31 January : (Tuesday of 3rd week)
Core Seminar : Paper 19 February : (Thursday of 4th week)
Qualitative Methods : Take Home Exam 1 Distributed

13 February : (Monday of 5th week)
Qualitative Methods : Take Home Exam 1 Due

28 February : (Tuesday of 7th week)
Core Seminar : Paper 2

1 March : (Wednesday of 7th week)
Application deadline for two Canadian scholarships (notify referees by February 1)

9 March : (Thursday of 8th week)
Qualitative Methods : Take Home Exam 2 Distributed

13 March : (Monday of 9th week)
Qualitative Methods : Take Home Exam 2 Due

The qualitative methods stuff has been verified with Andrew Hurrell.

Last updated: 27 January. (Friday of 2nd week)

{ 3 comments… read them below or add one }

B January 27, 2006 at 7:22 pm

This is worse than a “post of the “here’s what I did today” variety,” save for members of your program and perhaps keen Oxford watchers.

Anonymous January 27, 2006 at 7:30 pm

Just to remind you, and everyone, Philip Pullman will be speaking at 12:15pm tomorrow (Saturday, January 29th) in Room 7 of the Examination Schools. It’s part of the alternative career fair and he will be speaking about writing.

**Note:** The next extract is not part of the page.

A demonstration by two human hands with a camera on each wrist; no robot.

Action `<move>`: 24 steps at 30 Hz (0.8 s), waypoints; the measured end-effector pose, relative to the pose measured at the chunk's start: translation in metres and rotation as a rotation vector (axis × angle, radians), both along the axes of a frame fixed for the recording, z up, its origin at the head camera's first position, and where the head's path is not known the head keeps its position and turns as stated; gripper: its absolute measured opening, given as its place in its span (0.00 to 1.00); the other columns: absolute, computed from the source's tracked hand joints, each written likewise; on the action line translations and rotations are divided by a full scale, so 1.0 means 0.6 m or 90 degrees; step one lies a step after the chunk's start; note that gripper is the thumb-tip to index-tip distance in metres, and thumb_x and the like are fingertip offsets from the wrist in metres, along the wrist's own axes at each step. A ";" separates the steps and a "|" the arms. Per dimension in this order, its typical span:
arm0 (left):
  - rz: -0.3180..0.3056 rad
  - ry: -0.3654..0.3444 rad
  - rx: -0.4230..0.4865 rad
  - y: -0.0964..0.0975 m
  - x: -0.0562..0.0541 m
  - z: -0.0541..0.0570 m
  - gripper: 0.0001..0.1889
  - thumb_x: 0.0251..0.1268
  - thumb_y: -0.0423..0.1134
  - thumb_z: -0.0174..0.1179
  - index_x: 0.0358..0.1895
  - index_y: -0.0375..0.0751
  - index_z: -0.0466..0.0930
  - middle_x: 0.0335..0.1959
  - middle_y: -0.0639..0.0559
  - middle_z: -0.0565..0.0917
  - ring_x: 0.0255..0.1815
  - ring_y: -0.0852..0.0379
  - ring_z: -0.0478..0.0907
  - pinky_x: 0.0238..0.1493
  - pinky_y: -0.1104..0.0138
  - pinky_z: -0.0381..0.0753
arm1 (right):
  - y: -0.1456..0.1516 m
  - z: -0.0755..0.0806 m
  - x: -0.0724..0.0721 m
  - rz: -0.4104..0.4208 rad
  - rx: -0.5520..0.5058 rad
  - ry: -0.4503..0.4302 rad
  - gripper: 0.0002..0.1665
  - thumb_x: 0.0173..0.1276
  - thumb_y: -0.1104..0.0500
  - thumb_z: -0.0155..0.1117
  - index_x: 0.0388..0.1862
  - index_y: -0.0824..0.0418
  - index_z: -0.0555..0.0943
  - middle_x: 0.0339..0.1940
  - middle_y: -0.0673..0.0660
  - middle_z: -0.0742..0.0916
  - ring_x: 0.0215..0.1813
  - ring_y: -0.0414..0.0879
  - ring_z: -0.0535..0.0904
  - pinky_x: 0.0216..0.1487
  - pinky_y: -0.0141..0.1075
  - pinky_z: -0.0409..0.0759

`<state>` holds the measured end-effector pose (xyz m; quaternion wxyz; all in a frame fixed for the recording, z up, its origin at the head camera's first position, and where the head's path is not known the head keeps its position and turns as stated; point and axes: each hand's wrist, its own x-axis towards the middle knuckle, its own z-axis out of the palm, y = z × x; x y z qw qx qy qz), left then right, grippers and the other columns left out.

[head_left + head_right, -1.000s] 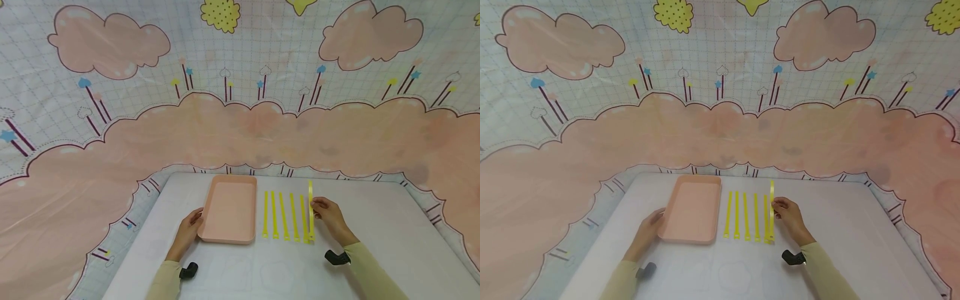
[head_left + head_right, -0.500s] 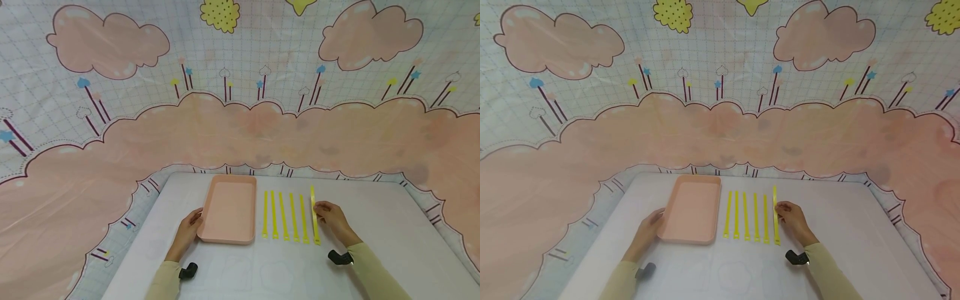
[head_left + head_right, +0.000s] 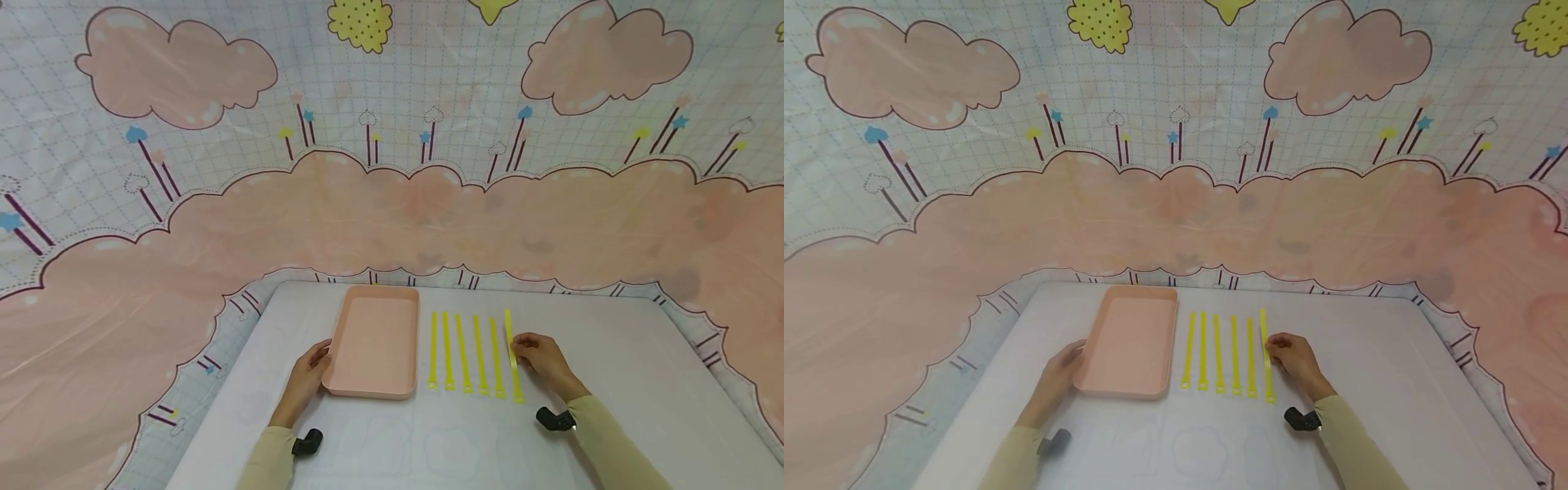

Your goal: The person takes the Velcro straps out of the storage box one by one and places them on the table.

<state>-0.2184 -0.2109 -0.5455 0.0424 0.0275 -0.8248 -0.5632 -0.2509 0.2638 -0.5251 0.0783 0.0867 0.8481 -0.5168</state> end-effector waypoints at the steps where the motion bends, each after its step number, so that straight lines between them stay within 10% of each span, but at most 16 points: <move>1: 0.001 -0.011 0.004 0.000 -0.001 0.001 0.21 0.72 0.34 0.53 0.66 0.37 0.72 0.61 0.31 0.77 0.63 0.37 0.76 0.62 0.50 0.77 | 0.000 -0.001 -0.001 0.002 0.006 0.000 0.16 0.71 0.59 0.61 0.52 0.68 0.78 0.31 0.52 0.81 0.28 0.41 0.74 0.24 0.31 0.72; 24: 0.001 -0.032 -0.003 0.002 0.003 0.012 0.22 0.74 0.34 0.52 0.68 0.37 0.70 0.62 0.31 0.77 0.64 0.38 0.75 0.65 0.50 0.74 | -0.003 -0.009 -0.006 -0.015 0.155 0.042 0.15 0.65 0.58 0.65 0.44 0.68 0.82 0.31 0.56 0.84 0.31 0.43 0.75 0.30 0.32 0.73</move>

At 2:45pm in Room 6, there is also a panel on environmental careers.

At 4:00pm in Room 7, another on NGOs.

A complete timetable

B April 11, 2006 at 11:22 pm

Dover Beach:
Matthew Arnold

The sea is calm to-night.
The tide is full, the moon lies fair
Upon the straits;–on the French coast the light
Gleams and is gone; the cliffs of England stand,
Glimmering and vast, out in the tranquil bay.
Come to the window, sweet is the night-air!
Only, from the long line of spray
Where the sea meets the moon-blanch’d land,
Listen! you hear the grating roar
Of pebbles which the waves draw back, and fling,
At their return, up the high strand,
Begin, and cease, and then again begin,
With tremulous cadence slow, and bring
The eternal note of sadness in.

Sophocles long ago
Heard it on the Ægean, and it brought
Into his mind the turbid ebb and flow
Of human misery; we
Find also in the sound a thought,
Hearing it by this distant northern sea.

The Sea of Faith
Was once, too, at the full, and round earth’s shore
Lay like the folds of a bright girdle furl’d.
But now I only hear
Its melancholy, long, withdrawing roar,
Retreating, to the breath
Of the night-wind, down the vast edges drear
And naked shingles of the world.

Ah, love, let us be true
To one another! for the world, which seems
To lie before us like a land of dreams,
So various, so beautiful, so new,
Hath really neither joy, nor love, nor light,
Nor certitude, nor peace, nor help for pain;
And we are here as on a darkling plain
Swept with confused alarms of struggle and flight,
Where ignorant armies clash by night.